Rusty Bowers said in a phone call with Trump that the former president’s attorney, Rudy Giuliani, had come up with the idea of replacing electoral delegates in Arizona with delegates who would vote for Trump.
“I’ve never heard of anything like this before. I swore to uphold the Constitution and uphold the laws of the state of Arizona. I said you want me to do something that doesn’t match the oath I took. This is a completely foreign theory to me. I said I would never do anything of this magnitude without consulting with qualified lawyers in depth.”
Rusty Bowers was honored with the John F. Kennedy Courage Award this year, along with Liz Cheney, the Vice-Chairman of the January 6 Commission, for his courage in protecting and defending democracy.
The Georgia official, whom Trump said to “find 11,780 votes”, is also in the session.
In today’s session, the testimony of state secretary Brad Raffensperger, the former top election official for the state of Georgia, is also heard.
Brad Raffensperger answers questions about the phone call where Trump asked him to get 11,780 votes that could reverse the election results in the state.
The recording of the meeting, in which Raffensberger turned down Trump’s request, emerged days before the January 6 Congressional attack. In that phone call, Trump repeatedly brought up the allegations of irregularity, which proved to be inaccurate, and expressed the possibility of committing a crime if Georgia state officials did not change the vote count.
The state of Georgia, on the other hand, counted the votes three times in the 2020 presidential election and confirmed that Biden won the election in this state with a margin of 11,779 votes.
58 percent of Americans think Trump should be blamed
According to a study by ABC News and Ipsos after the third session of the January 6 Commission, 58 percent of Americans polled thought that former President Donald Trump should face formal charges in connection with the attack on Congress.

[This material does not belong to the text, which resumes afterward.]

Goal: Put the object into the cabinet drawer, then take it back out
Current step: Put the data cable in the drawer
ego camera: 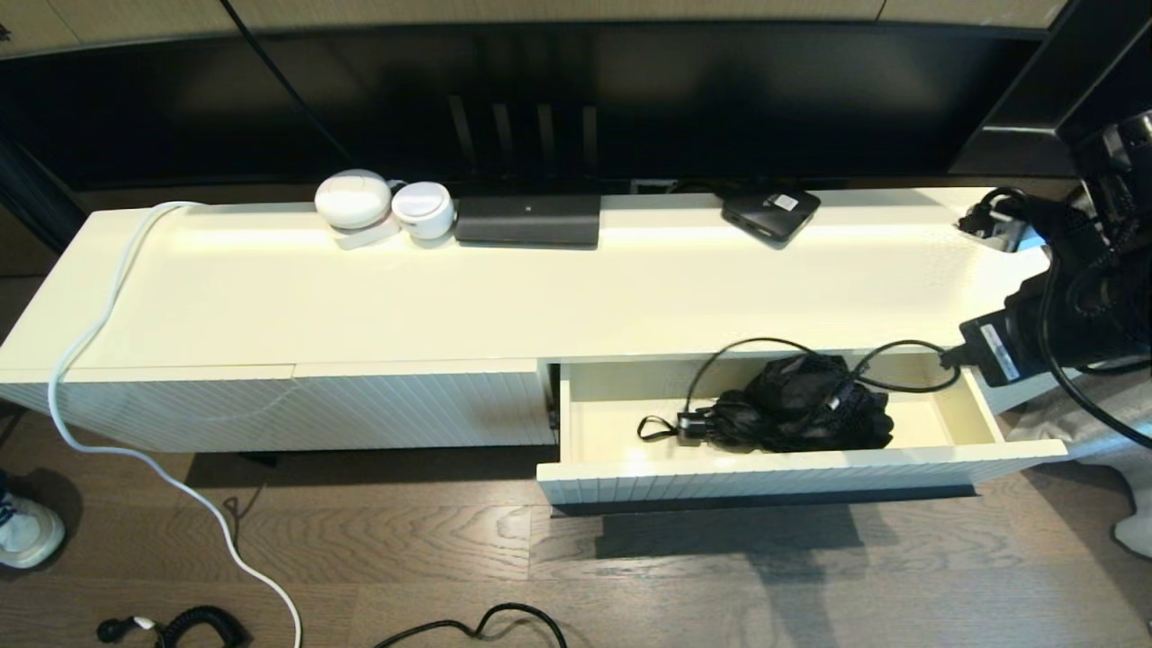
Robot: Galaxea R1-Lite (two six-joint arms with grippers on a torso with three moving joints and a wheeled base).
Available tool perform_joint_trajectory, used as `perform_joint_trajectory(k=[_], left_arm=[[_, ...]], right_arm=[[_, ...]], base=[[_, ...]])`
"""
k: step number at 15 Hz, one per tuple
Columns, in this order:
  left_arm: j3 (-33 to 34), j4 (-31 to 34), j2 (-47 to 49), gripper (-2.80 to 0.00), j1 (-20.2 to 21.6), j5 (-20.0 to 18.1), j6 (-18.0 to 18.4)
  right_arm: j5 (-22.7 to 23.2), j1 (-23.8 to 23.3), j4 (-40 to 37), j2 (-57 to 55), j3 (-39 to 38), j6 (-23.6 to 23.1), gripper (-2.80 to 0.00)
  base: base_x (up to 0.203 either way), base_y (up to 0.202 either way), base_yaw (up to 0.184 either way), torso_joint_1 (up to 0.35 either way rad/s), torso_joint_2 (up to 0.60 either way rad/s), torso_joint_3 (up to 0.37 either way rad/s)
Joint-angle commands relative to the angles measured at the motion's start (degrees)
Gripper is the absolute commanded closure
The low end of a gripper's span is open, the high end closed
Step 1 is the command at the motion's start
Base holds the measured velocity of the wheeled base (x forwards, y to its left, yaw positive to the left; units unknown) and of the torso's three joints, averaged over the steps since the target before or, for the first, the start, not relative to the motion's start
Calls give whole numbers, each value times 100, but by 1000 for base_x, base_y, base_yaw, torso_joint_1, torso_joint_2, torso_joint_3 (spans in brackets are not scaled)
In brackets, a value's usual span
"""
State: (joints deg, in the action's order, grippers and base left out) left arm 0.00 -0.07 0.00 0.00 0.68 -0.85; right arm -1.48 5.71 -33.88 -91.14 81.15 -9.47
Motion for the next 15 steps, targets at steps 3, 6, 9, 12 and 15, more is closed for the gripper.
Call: perform_joint_trajectory(k=[3,6,9,12,15], left_arm=[[0,-2,0,-280,0,2,-3],[0,-2,0,-280,0,2,-3],[0,-2,0,-280,9,2,-3],[0,-2,0,-280,0,2,-3],[0,-2,0,-280,0,2,-3]], right_arm=[[16,-264,127,484,-767,-11,0],[16,-281,276,440,-1005,42,0],[24,-314,596,162,-1104,101,0],[24,-459,1053,-203,-1195,103,0],[24,-575,1691,-793,-1111,196,0]], base=[[0,0,0,0,0,0],[0,0,0,0,0,0],[0,0,0,0,0,0],[0,0,0,0,0,0],[0,0,0,0,0,0]])
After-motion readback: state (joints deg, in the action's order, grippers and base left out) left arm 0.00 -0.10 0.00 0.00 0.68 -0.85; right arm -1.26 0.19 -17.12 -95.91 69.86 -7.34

40 percent of those polled, whose results were shared on Sunday, also argued that Trump should not face any charges.
And 46 percent of those polled think Trump has a large amount of responsibility for the attack on Congress.
next session is Thursday
The January 6 Commission, made up of seven Democrats and two Republicans, will hold another session on Thursday.
The first of the public hearings organized by the January 6 Commission was broadcast in prime time, the time zone where televisions are watched the most, and more than 20 million people watched the session live.

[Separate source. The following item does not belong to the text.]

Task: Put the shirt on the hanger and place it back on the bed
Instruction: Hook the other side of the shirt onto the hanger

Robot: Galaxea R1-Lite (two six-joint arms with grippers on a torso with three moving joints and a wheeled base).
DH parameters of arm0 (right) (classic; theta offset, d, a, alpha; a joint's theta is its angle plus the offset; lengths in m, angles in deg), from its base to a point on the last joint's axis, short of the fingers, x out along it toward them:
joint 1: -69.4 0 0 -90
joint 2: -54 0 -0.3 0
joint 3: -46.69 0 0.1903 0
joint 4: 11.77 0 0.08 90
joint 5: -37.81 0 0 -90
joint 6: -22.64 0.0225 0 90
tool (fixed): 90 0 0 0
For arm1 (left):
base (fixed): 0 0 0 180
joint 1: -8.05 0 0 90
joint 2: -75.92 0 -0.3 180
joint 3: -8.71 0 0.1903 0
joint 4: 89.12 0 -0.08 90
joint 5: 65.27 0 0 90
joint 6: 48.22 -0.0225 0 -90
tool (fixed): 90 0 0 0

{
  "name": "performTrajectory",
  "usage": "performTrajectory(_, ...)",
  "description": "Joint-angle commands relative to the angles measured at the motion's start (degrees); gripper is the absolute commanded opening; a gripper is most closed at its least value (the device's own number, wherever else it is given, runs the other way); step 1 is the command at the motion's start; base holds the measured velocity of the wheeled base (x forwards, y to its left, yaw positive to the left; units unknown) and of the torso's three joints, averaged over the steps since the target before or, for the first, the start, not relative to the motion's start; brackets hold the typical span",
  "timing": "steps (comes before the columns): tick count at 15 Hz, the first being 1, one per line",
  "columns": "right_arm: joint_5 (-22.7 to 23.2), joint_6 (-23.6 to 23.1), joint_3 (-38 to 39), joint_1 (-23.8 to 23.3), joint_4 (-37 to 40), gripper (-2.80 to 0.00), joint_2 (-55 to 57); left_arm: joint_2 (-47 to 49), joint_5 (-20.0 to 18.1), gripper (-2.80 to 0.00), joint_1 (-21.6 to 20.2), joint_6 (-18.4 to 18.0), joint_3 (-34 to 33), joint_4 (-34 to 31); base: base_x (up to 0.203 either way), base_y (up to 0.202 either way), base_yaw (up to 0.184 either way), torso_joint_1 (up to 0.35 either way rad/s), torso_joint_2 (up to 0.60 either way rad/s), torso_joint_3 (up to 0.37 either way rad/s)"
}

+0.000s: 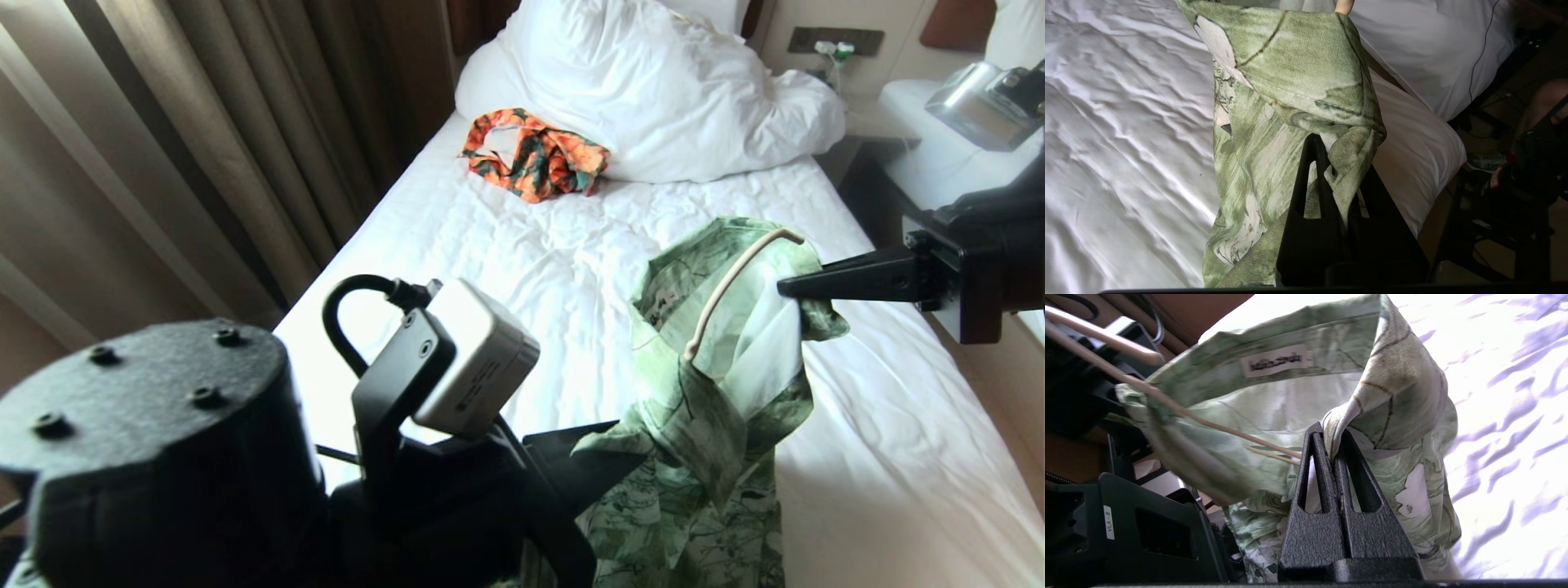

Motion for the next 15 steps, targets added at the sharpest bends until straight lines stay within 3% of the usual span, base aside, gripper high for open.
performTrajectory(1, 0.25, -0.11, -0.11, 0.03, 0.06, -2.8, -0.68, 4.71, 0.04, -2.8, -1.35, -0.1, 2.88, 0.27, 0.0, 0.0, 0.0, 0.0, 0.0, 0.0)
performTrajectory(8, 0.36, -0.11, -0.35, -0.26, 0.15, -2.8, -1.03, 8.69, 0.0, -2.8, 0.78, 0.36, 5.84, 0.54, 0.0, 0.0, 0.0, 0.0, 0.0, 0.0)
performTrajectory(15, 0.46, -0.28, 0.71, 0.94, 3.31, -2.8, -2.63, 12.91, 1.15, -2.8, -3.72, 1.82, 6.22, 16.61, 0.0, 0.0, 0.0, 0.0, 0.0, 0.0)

The last public session of the commission is planned to be held in September, before the congressional elections in the USA in November.
Sessions are important to the Justice Department investigation
Evidence that will be presented against former president Donald Trump at this week’s hearings could also be important to the Justice Department’s investigation into the fraudulent selection panel scheme.

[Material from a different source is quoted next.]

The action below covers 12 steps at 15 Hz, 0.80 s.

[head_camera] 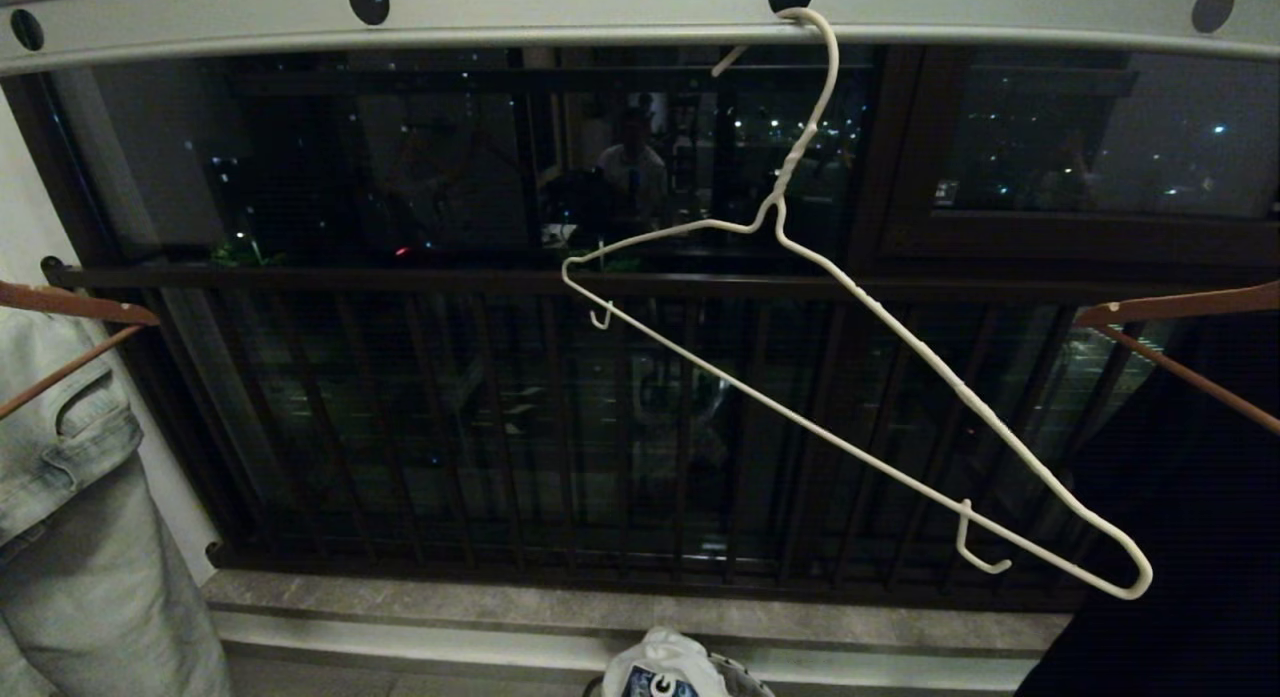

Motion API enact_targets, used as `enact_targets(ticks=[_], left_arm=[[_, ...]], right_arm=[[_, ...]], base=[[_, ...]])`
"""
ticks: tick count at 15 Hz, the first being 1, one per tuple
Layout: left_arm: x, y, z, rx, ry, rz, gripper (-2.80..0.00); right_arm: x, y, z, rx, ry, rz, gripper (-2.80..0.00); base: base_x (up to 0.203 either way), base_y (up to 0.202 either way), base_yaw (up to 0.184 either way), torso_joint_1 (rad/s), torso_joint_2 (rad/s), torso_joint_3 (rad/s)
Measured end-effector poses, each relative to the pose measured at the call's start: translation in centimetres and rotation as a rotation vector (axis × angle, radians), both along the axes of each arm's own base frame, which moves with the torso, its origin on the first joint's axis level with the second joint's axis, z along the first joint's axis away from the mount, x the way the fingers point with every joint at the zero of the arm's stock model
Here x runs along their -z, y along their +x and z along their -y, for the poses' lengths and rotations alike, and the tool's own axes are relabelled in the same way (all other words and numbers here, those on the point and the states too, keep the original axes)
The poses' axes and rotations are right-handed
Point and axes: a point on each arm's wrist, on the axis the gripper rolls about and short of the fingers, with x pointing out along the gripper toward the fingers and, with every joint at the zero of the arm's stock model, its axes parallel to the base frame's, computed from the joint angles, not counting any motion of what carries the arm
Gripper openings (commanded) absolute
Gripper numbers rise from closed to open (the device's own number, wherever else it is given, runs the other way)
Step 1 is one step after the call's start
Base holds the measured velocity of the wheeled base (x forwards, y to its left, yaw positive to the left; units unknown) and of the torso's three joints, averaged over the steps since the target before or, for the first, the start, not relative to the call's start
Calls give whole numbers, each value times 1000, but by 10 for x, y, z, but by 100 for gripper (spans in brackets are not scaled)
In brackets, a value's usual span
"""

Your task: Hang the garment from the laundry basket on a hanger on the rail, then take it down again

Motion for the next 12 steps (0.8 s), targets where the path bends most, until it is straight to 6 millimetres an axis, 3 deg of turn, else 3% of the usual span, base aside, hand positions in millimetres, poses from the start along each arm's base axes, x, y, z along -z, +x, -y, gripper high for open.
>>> enact_targets(ticks=[12], left_arm=[[0, 0, 0, 0, 0, -1, -280]], right_arm=[[0, 0, 0, 0, 0, 0, -280]], base=[[0, 0, 0, 0, 0, 0]])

Trump supporters tried to stop the ratification of the results by pressing the joint session of Congress on January 6, 2021, where the election results won by Democratic President Joe Biden will be registered.
In the commission investigating the January 6th Congressional attack within the House of Representatives, in the first of the public hearings, Trump’s role in the Congress attack, in the second, that Trump knowingly spread the unfounded allegations of election irregularities, and in the third, that Trump voted for the then Vice President Mike Pence on January 6 and before. Efforts to pressure him to refuse to be counted were focused on.